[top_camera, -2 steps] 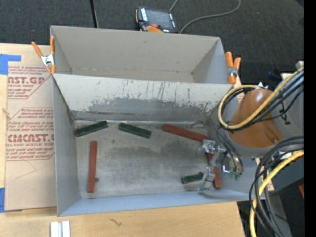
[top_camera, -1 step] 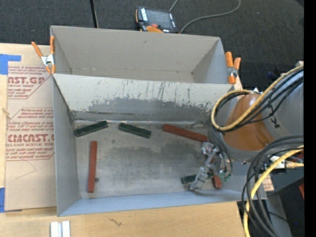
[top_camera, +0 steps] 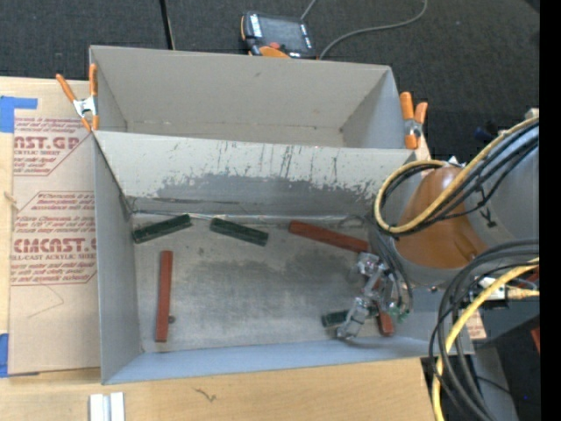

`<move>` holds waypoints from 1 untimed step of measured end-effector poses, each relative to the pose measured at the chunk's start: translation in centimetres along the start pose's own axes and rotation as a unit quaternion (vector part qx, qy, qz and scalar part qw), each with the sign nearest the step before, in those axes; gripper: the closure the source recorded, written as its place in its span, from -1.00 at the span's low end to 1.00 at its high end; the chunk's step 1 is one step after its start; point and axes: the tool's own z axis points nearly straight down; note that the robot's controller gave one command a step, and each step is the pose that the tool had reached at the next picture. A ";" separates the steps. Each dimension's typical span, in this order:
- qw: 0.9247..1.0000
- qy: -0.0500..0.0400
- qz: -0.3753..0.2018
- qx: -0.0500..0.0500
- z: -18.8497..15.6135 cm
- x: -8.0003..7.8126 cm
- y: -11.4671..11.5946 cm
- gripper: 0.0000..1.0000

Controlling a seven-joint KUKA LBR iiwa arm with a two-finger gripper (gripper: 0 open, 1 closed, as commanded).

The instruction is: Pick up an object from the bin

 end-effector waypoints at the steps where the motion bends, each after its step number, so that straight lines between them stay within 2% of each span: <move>1: 1.000 0.000 0.000 0.000 0.0 0.0 0.0 1.00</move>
Offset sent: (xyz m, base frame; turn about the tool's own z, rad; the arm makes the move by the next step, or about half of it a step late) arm 0.0000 0.0000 0.0000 0.0000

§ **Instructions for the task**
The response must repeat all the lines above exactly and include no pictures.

§ **Answer**
[top_camera, -2 steps] 
[top_camera, -1 step] 
[top_camera, +0 steps] 

`<move>` holds waypoints from 1 untimed step of measured end-effector poses, each relative to the pose measured at the chunk's start: translation in centimetres along the start pose's own axes and rotation as a unit quaternion (vector part qx, qy, qz and scalar part qw), each with the sign nearest the step before, in those axes; gripper: the closure the source recorded, written as its place in its span, from -1.00 at the span's low end to 1.00 at its high end; the chunk's step 1 is one step after its start; point and axes: the tool's own z axis points nearly straight down; note that the robot's controller gave one command a step, and each step is the pose that the tool had reached at the next picture. A ";" separates the steps. Each dimension's typical span, in this order:
- qw: 0.9247..1.0000
- qy: -0.0500..0.0400
- qz: -0.3753..0.2018
- qx: -0.0500..0.0500
- z: -18.8497..15.6135 cm
- x: -8.0003..7.8126 cm
- y: -11.4671..11.5946 cm
- gripper: 0.0000..1.0000

Controlling a seven-joint KUKA LBR iiwa arm with a two-finger gripper (gripper: 0 open, 1 closed, as commanded).

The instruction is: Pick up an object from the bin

 end-effector waypoints at the steps where the motion bends, each after its step number, so that straight lines between them stay within 2% of each span: <move>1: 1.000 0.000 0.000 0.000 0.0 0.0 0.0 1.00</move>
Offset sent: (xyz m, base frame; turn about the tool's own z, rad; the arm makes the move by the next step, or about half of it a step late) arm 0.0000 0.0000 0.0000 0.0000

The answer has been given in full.